Books That Saved My Life
When I was five years old I used to walk to my local library. It was 1963 and it wasn't so strange then for young children to walk the streets. I used to sit on the wooden floor of the library and flick through the sparsly worded adventures of a little boy in Africa who faced the wrath of a tiger.
His mother made him a beautiful little red coat, and a pair of beautiful little blue trousers and his father bought him a green umbrella and a lovely pair of purple shoes with crimson soles and crimson linings.

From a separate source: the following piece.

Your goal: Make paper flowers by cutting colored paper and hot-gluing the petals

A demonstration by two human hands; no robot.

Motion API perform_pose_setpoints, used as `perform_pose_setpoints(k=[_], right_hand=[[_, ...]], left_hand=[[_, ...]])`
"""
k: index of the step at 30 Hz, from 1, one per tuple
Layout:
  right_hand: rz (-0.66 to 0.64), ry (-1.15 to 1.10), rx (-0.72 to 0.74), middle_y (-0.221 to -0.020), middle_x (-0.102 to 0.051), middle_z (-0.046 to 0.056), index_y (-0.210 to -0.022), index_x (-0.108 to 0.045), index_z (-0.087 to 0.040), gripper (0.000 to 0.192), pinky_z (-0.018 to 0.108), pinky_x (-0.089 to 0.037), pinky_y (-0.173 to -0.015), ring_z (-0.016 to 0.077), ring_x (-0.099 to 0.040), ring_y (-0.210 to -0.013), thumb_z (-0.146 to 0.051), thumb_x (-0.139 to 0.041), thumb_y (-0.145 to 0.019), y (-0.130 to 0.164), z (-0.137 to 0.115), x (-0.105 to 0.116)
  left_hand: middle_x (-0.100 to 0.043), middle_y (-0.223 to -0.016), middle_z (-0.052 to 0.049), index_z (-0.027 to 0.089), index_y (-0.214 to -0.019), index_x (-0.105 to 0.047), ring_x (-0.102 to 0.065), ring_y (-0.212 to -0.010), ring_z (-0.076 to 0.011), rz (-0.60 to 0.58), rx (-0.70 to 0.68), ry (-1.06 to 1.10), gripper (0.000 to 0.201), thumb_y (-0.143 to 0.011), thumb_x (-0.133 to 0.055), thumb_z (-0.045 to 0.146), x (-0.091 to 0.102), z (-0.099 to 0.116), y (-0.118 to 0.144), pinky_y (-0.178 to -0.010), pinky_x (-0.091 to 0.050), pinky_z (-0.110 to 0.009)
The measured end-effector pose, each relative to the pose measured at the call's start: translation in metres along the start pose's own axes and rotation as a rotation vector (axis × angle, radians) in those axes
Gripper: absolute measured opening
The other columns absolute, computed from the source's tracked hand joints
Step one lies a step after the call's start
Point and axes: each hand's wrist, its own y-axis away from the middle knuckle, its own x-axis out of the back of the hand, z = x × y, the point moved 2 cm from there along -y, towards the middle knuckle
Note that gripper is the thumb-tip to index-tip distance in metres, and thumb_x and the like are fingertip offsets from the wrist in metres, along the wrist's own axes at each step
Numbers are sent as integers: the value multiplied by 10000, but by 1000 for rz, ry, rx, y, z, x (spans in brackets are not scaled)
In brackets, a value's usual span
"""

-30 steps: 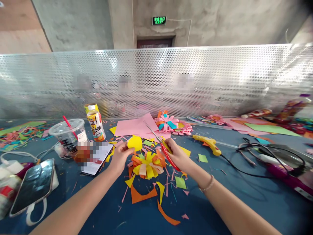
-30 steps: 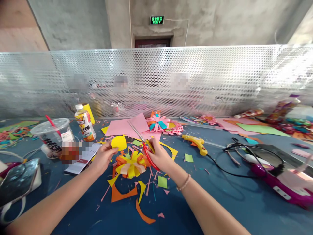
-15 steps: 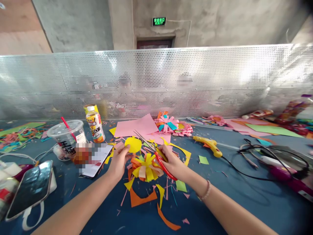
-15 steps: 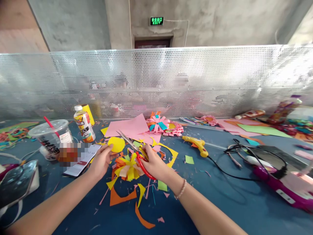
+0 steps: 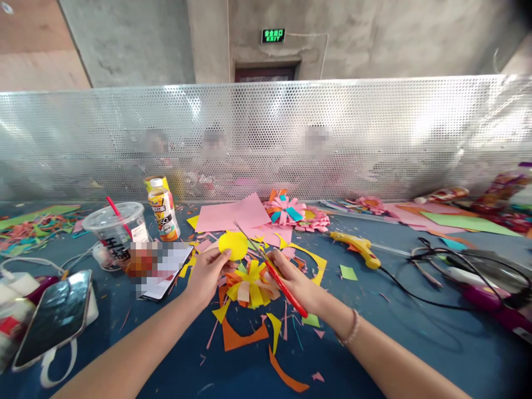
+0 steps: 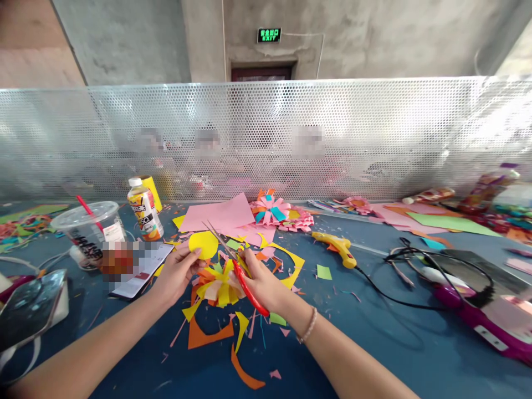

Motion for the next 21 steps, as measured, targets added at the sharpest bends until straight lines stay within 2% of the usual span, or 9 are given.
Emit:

The original illustrations by Helen Bannerman showed a caricatured Southern Indian or Tamil child. Bannerman wrote the story for her two daughters in 1898 when they were sent away to a hill station to escape the worst of the heat while their parents remained in Madras. Sadly it's thought, the story may have contributed to the use of the word "sambo" as a racial slur. The book's success led to many pirated, inexpensive, widely available versions that incorporated popular stereotypes of "black" peoples. In 1932 Langston Hughes, poet, social activist, novelist, and playwright confronted racial stereotypes, and criticised Little Black Sambo as a typical "pickaninny" storybook which was hurtful to black children, and gradually the book disappeared from lists of recommended stories for children. The book was banned in Japan as late as 1988.
However to me the book was my saviour. I didn't understand what cruel connotations Sambo had or that this little boy had a different colour skin to me, I would learn those lessons later in life. In 1963, Little Black Sambo was my hero, he faced the tigers who wanted to eat him and used cunning to outwit them. This was one of the first books that saved my life!